§ Exercise instructions: What you produce should be every line from the data that includes "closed".

§ Supplied entries:
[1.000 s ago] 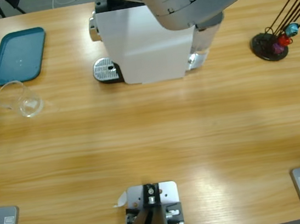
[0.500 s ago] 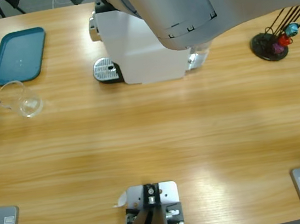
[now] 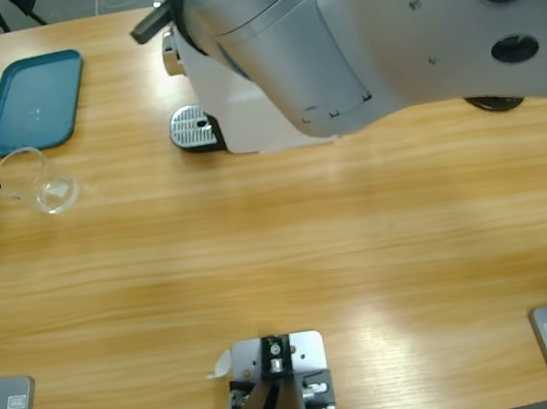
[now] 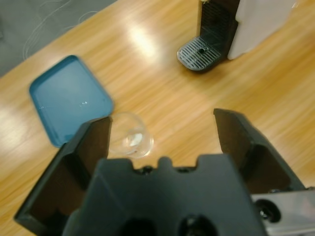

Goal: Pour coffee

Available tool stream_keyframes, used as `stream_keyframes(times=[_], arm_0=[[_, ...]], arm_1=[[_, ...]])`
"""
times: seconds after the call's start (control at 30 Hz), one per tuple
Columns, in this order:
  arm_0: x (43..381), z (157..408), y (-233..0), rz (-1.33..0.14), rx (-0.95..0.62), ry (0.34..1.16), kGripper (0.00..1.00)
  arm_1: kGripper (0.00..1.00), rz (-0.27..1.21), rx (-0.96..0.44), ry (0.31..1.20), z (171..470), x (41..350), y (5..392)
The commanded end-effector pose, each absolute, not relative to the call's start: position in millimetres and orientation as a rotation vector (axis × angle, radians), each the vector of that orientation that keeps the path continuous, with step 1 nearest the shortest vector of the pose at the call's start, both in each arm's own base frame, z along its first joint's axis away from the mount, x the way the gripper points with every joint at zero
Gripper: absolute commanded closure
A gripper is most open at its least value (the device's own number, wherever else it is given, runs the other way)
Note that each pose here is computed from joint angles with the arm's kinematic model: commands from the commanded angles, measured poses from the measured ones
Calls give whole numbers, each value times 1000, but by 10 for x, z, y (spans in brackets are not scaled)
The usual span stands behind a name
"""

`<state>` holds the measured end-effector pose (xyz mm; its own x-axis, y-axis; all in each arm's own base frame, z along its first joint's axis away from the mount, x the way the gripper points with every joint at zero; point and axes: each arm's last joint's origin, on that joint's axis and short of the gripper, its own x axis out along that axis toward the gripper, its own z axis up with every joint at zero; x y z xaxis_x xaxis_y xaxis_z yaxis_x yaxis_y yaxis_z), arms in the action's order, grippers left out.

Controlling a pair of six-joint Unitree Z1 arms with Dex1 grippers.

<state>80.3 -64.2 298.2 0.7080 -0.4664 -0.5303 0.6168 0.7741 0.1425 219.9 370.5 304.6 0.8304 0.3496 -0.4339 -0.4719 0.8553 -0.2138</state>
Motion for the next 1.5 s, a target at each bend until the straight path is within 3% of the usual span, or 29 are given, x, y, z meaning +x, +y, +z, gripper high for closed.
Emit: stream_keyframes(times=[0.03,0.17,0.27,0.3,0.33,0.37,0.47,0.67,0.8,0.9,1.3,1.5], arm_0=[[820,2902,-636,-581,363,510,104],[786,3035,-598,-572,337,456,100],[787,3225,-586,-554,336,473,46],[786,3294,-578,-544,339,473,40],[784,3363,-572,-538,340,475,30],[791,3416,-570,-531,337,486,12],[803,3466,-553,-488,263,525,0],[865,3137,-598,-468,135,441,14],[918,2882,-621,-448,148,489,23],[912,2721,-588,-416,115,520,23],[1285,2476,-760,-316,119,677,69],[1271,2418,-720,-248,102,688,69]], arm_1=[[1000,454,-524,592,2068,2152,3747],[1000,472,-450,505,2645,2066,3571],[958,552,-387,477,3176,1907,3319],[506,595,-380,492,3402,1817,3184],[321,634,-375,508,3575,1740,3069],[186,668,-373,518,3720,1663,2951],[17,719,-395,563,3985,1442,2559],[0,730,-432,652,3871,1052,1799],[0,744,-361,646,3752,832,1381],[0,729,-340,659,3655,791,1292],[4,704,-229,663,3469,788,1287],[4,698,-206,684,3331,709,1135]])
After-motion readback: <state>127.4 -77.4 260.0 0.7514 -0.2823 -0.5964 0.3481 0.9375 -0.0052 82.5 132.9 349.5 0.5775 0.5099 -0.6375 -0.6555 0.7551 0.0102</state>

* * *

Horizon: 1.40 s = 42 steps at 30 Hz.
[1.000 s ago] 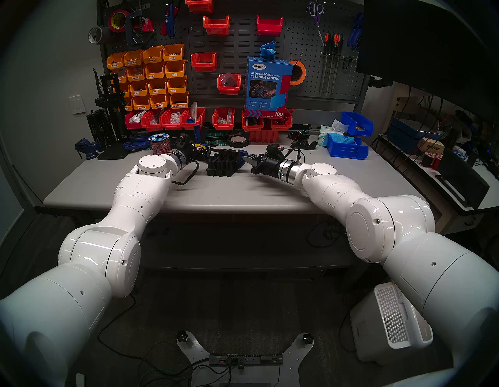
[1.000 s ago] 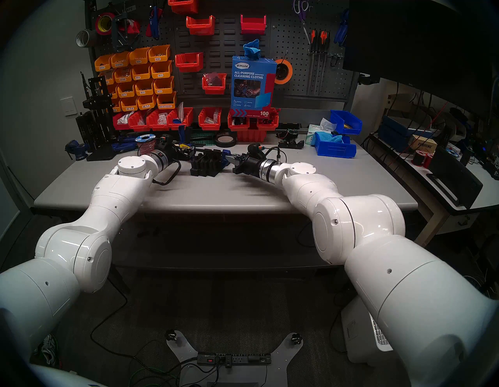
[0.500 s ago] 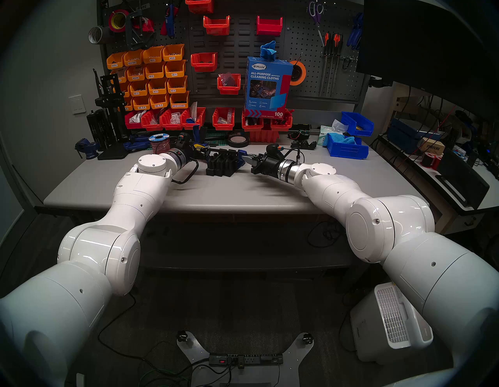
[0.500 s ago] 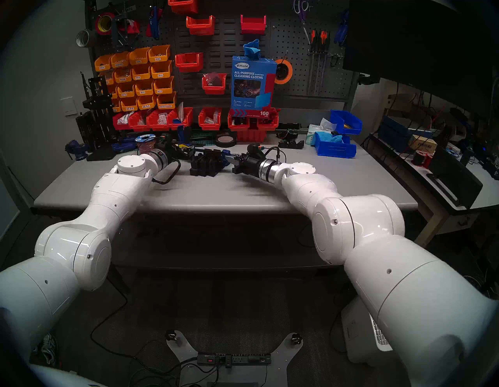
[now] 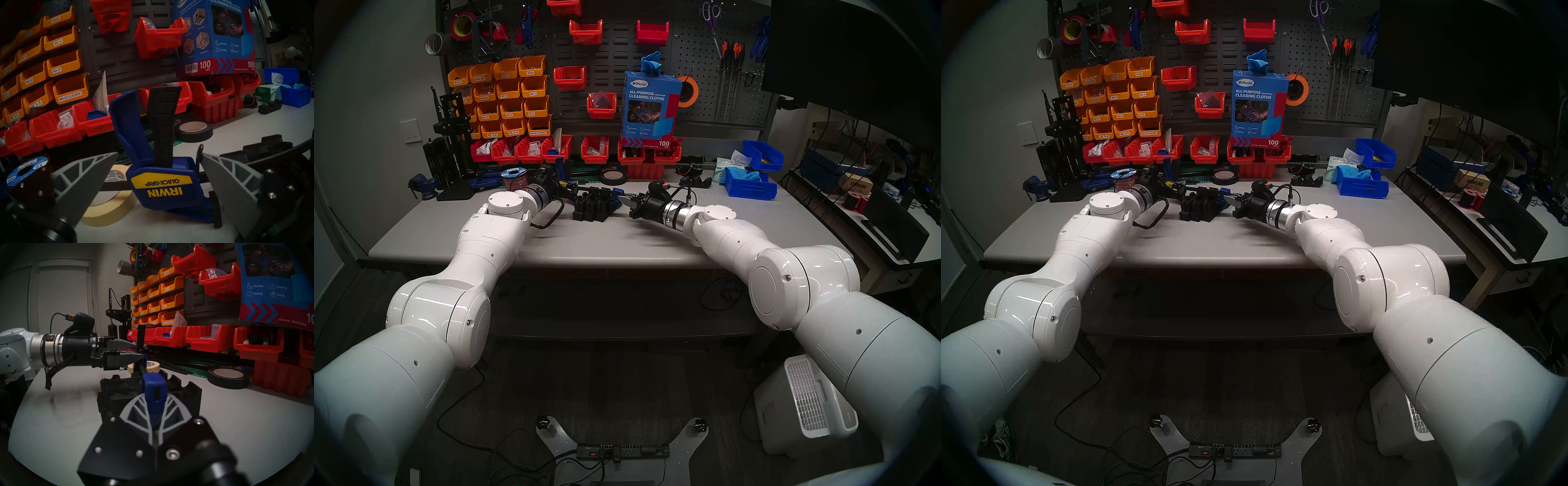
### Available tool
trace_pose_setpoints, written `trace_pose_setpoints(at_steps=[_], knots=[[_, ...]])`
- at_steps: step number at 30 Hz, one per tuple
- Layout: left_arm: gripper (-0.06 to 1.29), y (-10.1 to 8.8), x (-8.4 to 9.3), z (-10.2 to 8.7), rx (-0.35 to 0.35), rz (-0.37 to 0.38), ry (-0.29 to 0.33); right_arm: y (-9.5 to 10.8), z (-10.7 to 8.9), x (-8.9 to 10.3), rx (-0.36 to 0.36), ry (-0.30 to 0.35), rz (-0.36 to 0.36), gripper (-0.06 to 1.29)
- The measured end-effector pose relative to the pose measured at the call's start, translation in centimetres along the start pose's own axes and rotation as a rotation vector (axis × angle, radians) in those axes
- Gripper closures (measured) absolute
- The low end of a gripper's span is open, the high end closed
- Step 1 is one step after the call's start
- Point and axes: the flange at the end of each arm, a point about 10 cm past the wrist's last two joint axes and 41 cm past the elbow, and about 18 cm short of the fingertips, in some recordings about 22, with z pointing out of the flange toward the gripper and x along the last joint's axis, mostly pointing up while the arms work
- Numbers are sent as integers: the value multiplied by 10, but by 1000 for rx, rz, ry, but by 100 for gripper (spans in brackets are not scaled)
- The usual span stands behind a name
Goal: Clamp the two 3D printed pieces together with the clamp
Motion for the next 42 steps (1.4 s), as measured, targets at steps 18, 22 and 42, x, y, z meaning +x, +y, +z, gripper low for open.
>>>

§ Written reply:
Motion for the next 1.5 s, a target at each bend until the straight path is within 3% of the usual span, or 29 are given, x, y, z meaning +x, +y, +z, gripper high for closed.
- The low end of a gripper's span is open, the high end closed

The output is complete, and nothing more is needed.